*** Block opens ***

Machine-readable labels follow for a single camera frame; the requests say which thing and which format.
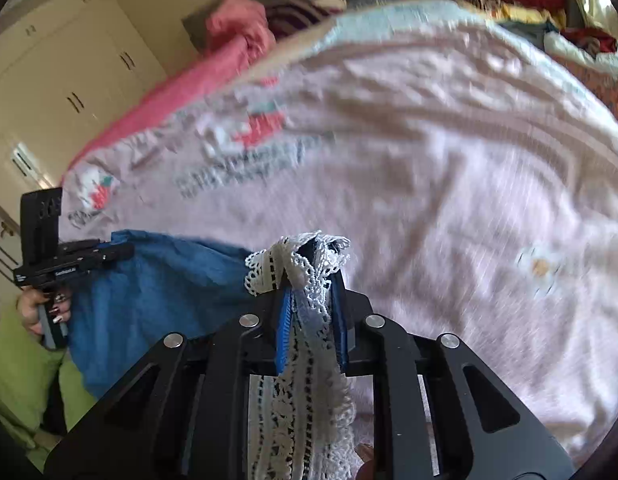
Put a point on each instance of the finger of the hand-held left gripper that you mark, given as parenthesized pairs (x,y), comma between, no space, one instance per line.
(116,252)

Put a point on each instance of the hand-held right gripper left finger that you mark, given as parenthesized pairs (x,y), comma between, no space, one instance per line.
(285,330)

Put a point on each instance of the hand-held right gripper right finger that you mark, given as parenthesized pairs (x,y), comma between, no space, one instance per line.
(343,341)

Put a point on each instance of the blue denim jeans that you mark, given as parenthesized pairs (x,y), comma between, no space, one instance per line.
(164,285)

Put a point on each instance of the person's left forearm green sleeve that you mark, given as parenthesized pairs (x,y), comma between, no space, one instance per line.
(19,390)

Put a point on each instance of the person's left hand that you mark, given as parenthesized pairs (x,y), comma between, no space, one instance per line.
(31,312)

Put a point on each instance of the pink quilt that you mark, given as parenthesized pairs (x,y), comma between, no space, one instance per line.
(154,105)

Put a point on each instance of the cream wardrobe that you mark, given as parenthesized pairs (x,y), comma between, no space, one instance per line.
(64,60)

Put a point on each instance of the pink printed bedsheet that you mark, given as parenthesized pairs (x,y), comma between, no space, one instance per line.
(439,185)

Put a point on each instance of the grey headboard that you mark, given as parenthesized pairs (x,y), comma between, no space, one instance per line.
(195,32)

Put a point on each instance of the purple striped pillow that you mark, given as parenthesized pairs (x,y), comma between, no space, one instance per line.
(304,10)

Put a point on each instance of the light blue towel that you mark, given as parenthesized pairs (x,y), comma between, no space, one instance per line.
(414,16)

*** Block closes ***
*** Block opens ***

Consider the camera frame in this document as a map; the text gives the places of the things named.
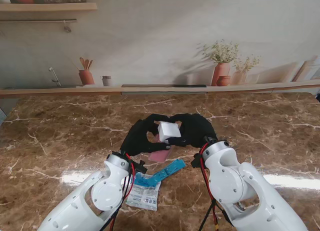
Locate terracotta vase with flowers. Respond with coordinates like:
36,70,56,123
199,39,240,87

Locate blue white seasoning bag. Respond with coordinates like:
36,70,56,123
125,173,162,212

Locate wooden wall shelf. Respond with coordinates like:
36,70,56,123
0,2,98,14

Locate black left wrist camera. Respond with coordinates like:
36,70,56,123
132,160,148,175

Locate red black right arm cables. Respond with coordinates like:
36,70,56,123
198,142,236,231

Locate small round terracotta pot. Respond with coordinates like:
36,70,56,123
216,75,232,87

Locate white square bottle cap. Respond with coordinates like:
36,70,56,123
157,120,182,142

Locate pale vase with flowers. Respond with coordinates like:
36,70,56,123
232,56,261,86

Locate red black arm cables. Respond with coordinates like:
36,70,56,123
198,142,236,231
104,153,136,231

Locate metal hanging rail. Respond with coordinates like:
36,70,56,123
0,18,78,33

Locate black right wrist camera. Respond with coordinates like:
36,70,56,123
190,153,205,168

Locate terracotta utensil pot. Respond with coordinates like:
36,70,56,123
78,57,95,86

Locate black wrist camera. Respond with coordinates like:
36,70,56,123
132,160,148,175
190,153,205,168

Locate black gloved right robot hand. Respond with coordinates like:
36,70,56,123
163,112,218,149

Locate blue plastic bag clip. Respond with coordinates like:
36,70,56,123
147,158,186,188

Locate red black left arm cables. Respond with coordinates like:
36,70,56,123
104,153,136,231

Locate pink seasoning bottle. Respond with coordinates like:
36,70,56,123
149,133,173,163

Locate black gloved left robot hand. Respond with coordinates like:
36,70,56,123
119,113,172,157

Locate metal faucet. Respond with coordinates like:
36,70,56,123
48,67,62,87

*** Block closes ***
*** Block opens ***

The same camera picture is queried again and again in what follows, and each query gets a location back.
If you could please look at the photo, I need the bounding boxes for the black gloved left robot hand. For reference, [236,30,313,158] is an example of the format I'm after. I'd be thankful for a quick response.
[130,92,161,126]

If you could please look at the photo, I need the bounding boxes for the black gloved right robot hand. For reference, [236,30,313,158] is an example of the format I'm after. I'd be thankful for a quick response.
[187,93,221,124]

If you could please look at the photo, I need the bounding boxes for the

*** Block closes ***

**Your assignment:** Search the records above for the word "metal", then say how many lines contain it. Give the number alone.

**Response to the task:** 2